Your objective:
Without changing a word, copy every line of the listing below and leave out the images.

Given records:

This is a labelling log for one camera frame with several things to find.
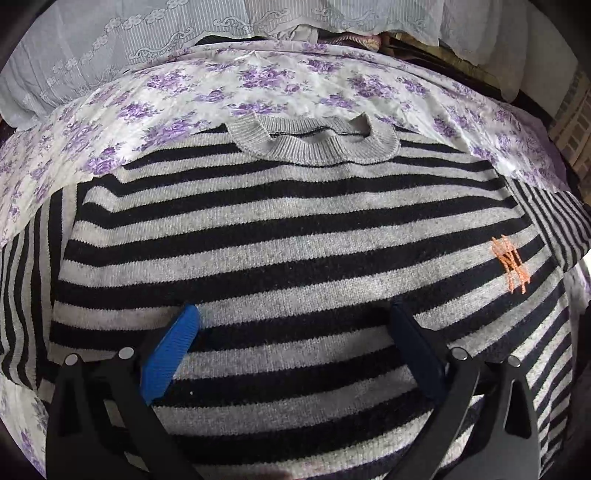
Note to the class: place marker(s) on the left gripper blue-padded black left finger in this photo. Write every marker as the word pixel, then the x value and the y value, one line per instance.
pixel 101 424

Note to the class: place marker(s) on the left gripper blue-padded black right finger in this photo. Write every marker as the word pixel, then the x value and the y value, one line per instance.
pixel 483 425

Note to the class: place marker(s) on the black grey striped knit sweater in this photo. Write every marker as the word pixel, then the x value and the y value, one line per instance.
pixel 288 235

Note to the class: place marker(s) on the brown checked window curtain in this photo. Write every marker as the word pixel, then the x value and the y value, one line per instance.
pixel 570 130

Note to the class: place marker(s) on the purple floral white bedspread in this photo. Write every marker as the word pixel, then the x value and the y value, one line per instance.
pixel 207 86

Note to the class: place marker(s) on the white lace cover cloth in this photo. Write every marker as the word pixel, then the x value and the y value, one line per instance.
pixel 63 50

Solution:
This is a labelling log for one camera frame with several things to find.
Note to the class: place marker(s) on the left gripper blue-padded black left finger in this photo. Write every marker as the word pixel, then the x value and the y value, one line per instance.
pixel 101 424

Note to the class: place marker(s) on the left gripper blue-padded black right finger in this photo. Write every marker as the word pixel, then the x value and the y value, one line per instance.
pixel 483 425

Note to the class: place marker(s) on the black grey striped knit sweater in this photo. Write every marker as the word pixel, then the x value and the y value, one line per instance.
pixel 288 235

Note to the class: place marker(s) on the brown checked window curtain in this photo. Write every marker as the word pixel, then the x value and the y value, one line per instance.
pixel 570 130

Note to the class: place marker(s) on the purple floral white bedspread in this photo. Write every marker as the word pixel, then the x value and the y value, one line per instance.
pixel 207 86

Note to the class: place marker(s) on the white lace cover cloth in this photo. Write every marker as the word pixel, then the x value and the y value, one line per instance.
pixel 63 50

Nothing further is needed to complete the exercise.